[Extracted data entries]
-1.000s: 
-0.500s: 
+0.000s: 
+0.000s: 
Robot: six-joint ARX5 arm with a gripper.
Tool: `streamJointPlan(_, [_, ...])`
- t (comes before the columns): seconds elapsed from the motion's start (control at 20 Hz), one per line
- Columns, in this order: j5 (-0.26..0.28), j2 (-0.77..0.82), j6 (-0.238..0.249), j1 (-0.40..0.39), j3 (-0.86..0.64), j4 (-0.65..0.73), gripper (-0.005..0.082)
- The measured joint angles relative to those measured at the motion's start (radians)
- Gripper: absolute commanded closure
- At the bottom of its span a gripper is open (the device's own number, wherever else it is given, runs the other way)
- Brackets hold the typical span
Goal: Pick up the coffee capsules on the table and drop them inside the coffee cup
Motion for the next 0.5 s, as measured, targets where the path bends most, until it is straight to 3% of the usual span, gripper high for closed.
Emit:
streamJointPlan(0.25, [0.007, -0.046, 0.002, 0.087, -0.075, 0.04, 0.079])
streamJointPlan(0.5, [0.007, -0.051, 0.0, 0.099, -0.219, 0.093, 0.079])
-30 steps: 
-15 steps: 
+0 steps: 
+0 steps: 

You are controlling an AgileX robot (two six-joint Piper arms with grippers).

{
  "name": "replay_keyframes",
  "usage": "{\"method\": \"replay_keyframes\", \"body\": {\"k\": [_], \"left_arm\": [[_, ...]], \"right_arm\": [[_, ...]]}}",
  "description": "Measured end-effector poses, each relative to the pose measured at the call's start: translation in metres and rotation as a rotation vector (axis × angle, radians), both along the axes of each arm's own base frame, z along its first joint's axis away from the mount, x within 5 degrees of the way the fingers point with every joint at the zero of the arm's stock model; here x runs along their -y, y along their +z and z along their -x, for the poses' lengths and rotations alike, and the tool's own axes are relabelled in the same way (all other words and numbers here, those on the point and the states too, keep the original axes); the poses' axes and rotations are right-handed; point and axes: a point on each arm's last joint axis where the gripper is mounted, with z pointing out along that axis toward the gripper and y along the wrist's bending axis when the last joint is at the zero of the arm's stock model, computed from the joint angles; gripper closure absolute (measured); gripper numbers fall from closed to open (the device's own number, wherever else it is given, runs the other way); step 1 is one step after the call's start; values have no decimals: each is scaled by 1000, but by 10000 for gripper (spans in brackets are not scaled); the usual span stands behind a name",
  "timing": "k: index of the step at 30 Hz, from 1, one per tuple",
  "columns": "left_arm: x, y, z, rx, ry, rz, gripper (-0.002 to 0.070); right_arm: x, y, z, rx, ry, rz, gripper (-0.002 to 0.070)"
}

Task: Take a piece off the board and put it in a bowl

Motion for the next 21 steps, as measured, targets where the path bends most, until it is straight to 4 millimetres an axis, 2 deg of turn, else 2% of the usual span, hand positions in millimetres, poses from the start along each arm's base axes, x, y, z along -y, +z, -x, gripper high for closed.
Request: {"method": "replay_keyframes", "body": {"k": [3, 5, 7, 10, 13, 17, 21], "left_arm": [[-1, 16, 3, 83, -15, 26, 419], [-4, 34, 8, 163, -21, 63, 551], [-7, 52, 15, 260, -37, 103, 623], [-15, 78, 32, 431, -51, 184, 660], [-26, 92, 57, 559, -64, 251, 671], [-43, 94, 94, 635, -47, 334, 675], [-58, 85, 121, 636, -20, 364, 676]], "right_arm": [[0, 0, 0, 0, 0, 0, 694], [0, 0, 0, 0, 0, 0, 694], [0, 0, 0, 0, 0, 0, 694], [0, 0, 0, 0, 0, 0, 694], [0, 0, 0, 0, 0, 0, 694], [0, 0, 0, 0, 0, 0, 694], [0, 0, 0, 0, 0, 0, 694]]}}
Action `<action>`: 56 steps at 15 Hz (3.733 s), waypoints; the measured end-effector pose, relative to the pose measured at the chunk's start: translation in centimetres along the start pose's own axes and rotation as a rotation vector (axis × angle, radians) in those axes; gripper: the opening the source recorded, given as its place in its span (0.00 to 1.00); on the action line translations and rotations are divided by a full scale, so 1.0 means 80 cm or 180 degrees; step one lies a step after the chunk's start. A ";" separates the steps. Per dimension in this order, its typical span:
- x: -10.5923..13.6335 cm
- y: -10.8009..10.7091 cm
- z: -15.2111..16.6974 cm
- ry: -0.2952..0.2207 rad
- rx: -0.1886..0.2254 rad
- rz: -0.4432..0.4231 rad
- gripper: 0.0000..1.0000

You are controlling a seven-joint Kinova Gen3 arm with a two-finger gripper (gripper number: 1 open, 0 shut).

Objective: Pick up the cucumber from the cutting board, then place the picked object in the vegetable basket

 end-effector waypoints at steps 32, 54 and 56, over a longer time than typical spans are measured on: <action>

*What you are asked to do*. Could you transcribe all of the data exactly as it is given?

*Answer box*.
-1.000s: 
-0.500s: 
+0.000s: 
+0.000s: 
Robot: six-joint ARX5 arm with a gripper.
Tool: `streamJointPlan(_, [_, ...])`
- t (comes before the columns): seconds elapsed from the motion's start (control at 20 Hz), one per line
- Columns, in this order: j5 (-0.26..0.28), j2 (-0.77..0.82), j6 (-0.238..0.249), j1 (-0.40..0.39), j3 (-0.86..0.64), j4 (-0.65..0.73), gripper (-0.005..0.082)
- The measured joint angles relative to those measured at the motion's start (radians)
- Gripper: absolute commanded closure
- At the bottom of its span a gripper is open (the device's own number, wherever else it is given, runs the other way)
- Brackets hold the typical span
Goal: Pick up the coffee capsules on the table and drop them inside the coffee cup
Motion for the next 0.5 s, as measured, targets where the path bends most, until it is straight to 3% of the usual span, gripper high for closed.
Emit:
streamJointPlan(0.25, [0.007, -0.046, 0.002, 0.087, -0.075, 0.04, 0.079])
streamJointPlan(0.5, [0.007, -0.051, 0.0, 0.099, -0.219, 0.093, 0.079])
-30 steps: 
-15 steps: 
+0 steps: 
+0 steps: 

You are controlling an AgileX robot (two six-joint Piper arms with grippers).

{
  "name": "replay_keyframes",
  "usage": "{\"method\": \"replay_keyframes\", \"body\": {\"k\": [_], \"left_arm\": [[_, ...]], \"right_arm\": [[_, ...]]}}",
  "description": "Measured end-effector poses, each relative to the pose measured at the call's start: translation in metres and rotation as a rotation vector (axis × angle, radians), both along the axes of each arm's own base frame, z along its first joint's axis away from the mount, x within 5 degrees of the way the fingers point with every joint at the zero of the arm's stock model; here x runs along their -y, y along their +z and z along their -x, for the poses' lengths and rotations alike, and the tool's own axes are relabelled in the same way (all other words and numbers here, those on the point and the states too, keep the original axes); the poses' axes and rotations are right-handed; point and axes: a point on each arm's last joint axis where the gripper is mounted, with z pointing out along that axis toward the gripper and y along the wrist's bending axis when the last joint is at the zero of the arm's stock model, computed from the joint angles; gripper closure absolute (measured); gripper numbers fall from closed to open (the device's own number, wherever else it is given, runs the other way); step 1 is one step after the call's start; values have no decimals: each is scaled by 1000, but by 10000 for gripper (spans in brackets are not scaled); the usual span stands behind a name",
  "timing": "k: index of the step at 30 Hz, from 1, one per tuple",
  "columns": "left_arm: x, y, z, rx, ry, rz, gripper (-0.002 to 0.070); right_arm: x, y, z, rx, ry, rz, gripper (-0.002 to 0.070)"
}

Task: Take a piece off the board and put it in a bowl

Motion for the next 21 steps, as measured, targets where the path bends most, until it is straight to 4 millimetres an axis, 2 deg of turn, else 2% of the usual span, hand positions in millimetres, poses from the start along each arm's base axes, x, y, z along -y, +z, -x, gripper high for closed.
Request: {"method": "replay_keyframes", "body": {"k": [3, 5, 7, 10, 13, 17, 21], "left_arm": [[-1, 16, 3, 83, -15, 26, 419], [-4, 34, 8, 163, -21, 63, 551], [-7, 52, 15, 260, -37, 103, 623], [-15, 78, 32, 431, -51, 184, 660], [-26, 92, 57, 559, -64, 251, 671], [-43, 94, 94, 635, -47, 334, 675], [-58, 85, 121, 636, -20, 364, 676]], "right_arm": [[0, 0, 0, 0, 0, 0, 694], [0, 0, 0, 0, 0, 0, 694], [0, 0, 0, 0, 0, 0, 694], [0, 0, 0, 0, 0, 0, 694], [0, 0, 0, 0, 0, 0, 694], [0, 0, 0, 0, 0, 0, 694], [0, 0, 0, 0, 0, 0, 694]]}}
Action `<action>`: 56 steps at 15 Hz (3.733 s), waypoints; the measured end-effector pose, relative to the pose measured at the chunk's start: translation in centimetres along the start pose's own axes and rotation as a rotation vector (axis × angle, radians) in those axes; gripper: the opening the source recorded, given as its place in its span (0.00 to 1.00); on the action line translations and rotations are divided by a full scale, so 1.0 means 80 cm or 180 degrees; step one lies a step after the chunk's start. A ";" separates the steps. Per dimension in this order, its typical span:
- x: -10.5923..13.6335 cm
- y: -10.8009..10.7091 cm
- z: -15.2111..16.6974 cm
- ry: -0.2952..0.2207 rad
- rx: -0.1886..0.2254 rad
- rz: -0.4432..0.4231 rad
- gripper: 0.0000..1.0000

You are controlling a seven-joint Kinova Gen3 arm with a two-finger gripper (gripper number: 1 open, 0 shut).

Objective: Pick up the cucumber from the cutting board, then place the picked object in the vegetable basket

 end-effector waypoints at steps 32, 54 and 56, over a longer time than typical spans are measured on: <action>

The exercise requires no more work.